Your task – A complete and exact copy of the data below is required.

Data block –
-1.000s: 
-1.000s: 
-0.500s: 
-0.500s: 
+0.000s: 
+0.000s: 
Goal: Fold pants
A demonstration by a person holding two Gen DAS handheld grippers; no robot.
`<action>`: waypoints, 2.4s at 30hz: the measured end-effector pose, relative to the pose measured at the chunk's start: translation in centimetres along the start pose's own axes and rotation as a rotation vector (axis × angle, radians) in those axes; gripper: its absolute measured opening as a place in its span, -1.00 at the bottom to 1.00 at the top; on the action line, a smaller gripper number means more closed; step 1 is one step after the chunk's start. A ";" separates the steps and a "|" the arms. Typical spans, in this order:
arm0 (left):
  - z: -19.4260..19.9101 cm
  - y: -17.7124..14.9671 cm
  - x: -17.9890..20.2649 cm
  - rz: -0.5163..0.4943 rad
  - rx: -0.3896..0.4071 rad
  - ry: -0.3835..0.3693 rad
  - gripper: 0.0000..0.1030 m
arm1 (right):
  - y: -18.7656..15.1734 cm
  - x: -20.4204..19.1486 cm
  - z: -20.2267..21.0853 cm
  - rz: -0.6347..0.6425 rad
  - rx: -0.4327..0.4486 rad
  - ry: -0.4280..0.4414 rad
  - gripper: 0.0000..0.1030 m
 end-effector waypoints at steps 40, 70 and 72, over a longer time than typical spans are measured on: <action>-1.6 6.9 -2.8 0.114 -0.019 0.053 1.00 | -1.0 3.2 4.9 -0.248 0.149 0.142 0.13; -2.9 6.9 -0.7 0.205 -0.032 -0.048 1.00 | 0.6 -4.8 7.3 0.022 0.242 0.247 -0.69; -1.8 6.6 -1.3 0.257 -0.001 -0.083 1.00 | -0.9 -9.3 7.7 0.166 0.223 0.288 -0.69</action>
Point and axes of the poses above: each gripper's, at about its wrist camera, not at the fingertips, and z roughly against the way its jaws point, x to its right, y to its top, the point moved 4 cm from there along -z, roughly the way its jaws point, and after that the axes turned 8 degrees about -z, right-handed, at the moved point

Answer space –
-1.000s: 
-1.000s: 
-0.500s: 
-0.500s: 
+0.000s: 
+0.000s: 
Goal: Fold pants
A demonstration by a person holding two Gen DAS handheld grippers; no robot.
`<action>`: waypoints, 2.4s at 30hz: the measured end-effector pose, relative to the pose measured at the chunk's start: translation in centimetres along the start pose's own axes and rotation as a rotation vector (axis × angle, radians) in those axes; gripper: its absolute measured opening as a place in its span, -1.00 at the bottom to 1.00 at the top; on the action line, a smaller gripper number means more closed; step 1 is one step after the chunk's start. A ";" separates the steps and a "|" the arms. Typical spans, in this order:
arm0 (left):
  - z: -19.4260..19.9101 cm
  - y: -17.7124..14.9671 cm
  - x: -17.9890..20.2649 cm
  - rz: -0.5163..0.4943 rad
  - rx: -0.3896..0.4071 rad
  - ry: -0.3835..0.3693 rad
  - gripper: 0.0000..0.1030 m
arm1 (right):
  - y: -18.7656..15.1734 cm
  - x: -20.4204..19.1486 cm
  - z: -20.2267..21.0853 cm
  - rz: -0.6347..0.6425 rad
  - rx: -0.4327..0.4486 rad
  - ry: -0.4280..0.4414 rad
  - gripper: 0.0000..0.1030 m
 end-effector waypoints at steps 40, 70 and 72, over a longer time than typical spans are measured on: <action>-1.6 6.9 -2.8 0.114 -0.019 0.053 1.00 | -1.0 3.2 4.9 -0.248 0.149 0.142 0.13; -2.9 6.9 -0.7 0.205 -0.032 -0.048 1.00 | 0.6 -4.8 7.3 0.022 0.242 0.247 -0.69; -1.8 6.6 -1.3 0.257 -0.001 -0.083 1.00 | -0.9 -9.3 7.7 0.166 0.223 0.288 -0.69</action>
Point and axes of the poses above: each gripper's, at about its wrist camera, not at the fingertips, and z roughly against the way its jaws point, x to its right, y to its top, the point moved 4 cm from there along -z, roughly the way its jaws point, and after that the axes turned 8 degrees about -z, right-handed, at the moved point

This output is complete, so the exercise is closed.